The time bombs in the Australian economy are just starting to explode

by Ross Garnaut
Australia's 45th Parliament faces the most challenging economic environment for a quarter of a century. Real incomes per person have been stagnant or falling since the China resources boom began its retreat in the September quarter of 2011. Multi-factor productivity is negligibly higher than a decade ago. While real output has been growing only moderately below what were once considered to be trend rates, recent growth depends overwhelmingly on increases in resource export volumes that are outweighed by falls in prices, or on unsustainable expansion of government and housing expenditure. The official budget forecasts are built on unlikely export prices, growth and inflation rates and count as savings measures that have been rejected repeatedly by the Parliament, yet still point to continuing deficits. Budget weakness continues at a time when the vulnerability of Australian commercial banks to a closure of global debt markets is greater than during the GFC – when only the strength of the Commonwealth balance sheet allowed the banks to continue normal operations.
After two decades in which rising incomes and wealth for most Australians eased discomfort with moderately increasing inequality, the end of the resources boom has brought sharper differentiation in economic conditions across regions and amongst citizens as well as declines in real living standards for many people.

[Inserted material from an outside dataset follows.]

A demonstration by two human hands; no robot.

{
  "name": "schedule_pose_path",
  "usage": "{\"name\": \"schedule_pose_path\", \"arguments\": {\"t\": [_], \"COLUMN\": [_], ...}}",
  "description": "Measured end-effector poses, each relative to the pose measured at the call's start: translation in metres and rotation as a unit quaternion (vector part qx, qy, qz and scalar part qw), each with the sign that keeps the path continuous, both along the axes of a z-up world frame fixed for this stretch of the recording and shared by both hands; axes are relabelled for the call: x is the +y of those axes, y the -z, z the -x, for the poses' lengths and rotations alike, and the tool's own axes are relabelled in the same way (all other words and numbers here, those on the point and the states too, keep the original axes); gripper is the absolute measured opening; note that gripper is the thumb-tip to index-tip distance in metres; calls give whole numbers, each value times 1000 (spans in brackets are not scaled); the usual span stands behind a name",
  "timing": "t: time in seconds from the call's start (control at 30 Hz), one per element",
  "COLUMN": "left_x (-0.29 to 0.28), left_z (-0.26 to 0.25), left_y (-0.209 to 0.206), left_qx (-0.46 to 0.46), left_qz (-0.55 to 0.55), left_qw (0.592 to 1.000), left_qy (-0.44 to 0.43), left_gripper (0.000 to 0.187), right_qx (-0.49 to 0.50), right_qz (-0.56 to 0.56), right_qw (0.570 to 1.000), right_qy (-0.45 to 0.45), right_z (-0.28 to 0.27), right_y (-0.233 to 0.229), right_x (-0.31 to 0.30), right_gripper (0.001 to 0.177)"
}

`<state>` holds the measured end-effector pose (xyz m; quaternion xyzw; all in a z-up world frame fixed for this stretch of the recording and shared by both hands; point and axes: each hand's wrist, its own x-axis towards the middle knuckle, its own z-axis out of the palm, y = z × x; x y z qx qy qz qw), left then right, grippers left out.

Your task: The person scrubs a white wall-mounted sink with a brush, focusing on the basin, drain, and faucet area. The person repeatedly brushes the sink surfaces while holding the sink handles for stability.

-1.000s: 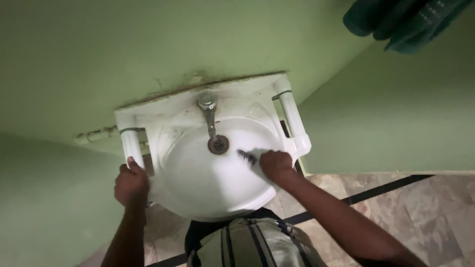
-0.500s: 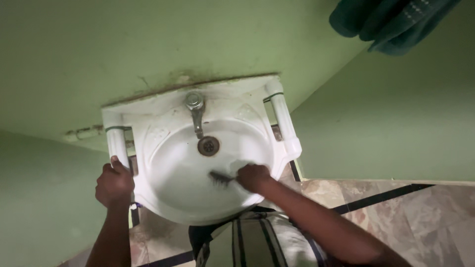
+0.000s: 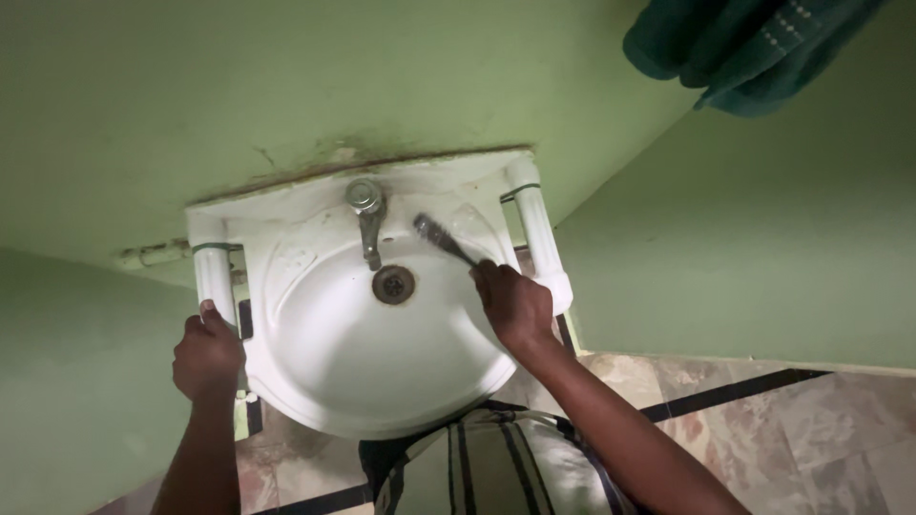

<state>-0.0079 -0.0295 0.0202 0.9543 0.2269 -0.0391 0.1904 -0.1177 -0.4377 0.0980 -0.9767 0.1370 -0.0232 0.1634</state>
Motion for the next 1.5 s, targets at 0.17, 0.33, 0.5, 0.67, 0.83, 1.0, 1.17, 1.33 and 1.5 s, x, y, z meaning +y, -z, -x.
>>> {"name": "schedule_pose_path", "arguments": {"t": [0.17, 0.33, 0.5, 0.67, 0.83, 1.0, 1.17, 1.33, 1.5], "left_x": [-2, -3, -2, -1, -2, -3, -2, -3, -4], "left_z": [-1, 0, 0, 1, 0, 2, 3, 3, 3], "left_y": [-2, -1, 2, 2, -2, -2, -3, -7, -9], "left_qx": [4, -18, -24, -26, -10, -13, -18, -15, -10], "left_qz": [7, -5, -5, -1, 12, 23, 20, 24, 15], "left_qw": [1000, 1000, 1000, 1000, 1000, 1000, 1000, 1000, 1000], "left_qy": [8, 1, -6, -4, -3, -13, -7, -1, 0], "left_gripper": [65, 65, 64, 63, 63, 63, 63, 65, 65], "right_qx": [-23, 29, 8, 63, 65, 97, 14, 62, 102], "right_qz": [1, -39, -99, -80, -109, -85, -68, -103, -50], "right_qw": [1000, 994, 987, 994, 988, 985, 997, 990, 993], "right_qy": [19, -100, -128, 41, -89, -117, 22, -72, 30], "right_z": [-9, -21, -23, -18, -23, -31, -20, -21, -18], "right_y": [13, 28, 31, 25, 30, 21, 11, 5, -9], "right_x": [-24, -4, -11, -31, 5, -9, -30, -33, -34], "right_gripper": [42, 63, 58, 68, 61, 56, 52, 55, 63]}}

Outside Australia there is low productivity growth and business investment in all the high-income economies. Private investment tending to fall well short of savings in the developed countries and China has led to the lowest real interest rates ever, and taken the world financial system into unknown territory. There is retreat from the open movement of goods, services, capital and people that have made the past three quarters of a century the most economically dynamic time in human history. China, the world's biggest trading economy, struggles to balance short-term growth against the necessity of structural change for long term development. A difficult external strategic environment raises the spectre of unexpected burdens, including in Papua New Guinea where the significance of the collapse of the rule of law has escaped the notice of most Australians.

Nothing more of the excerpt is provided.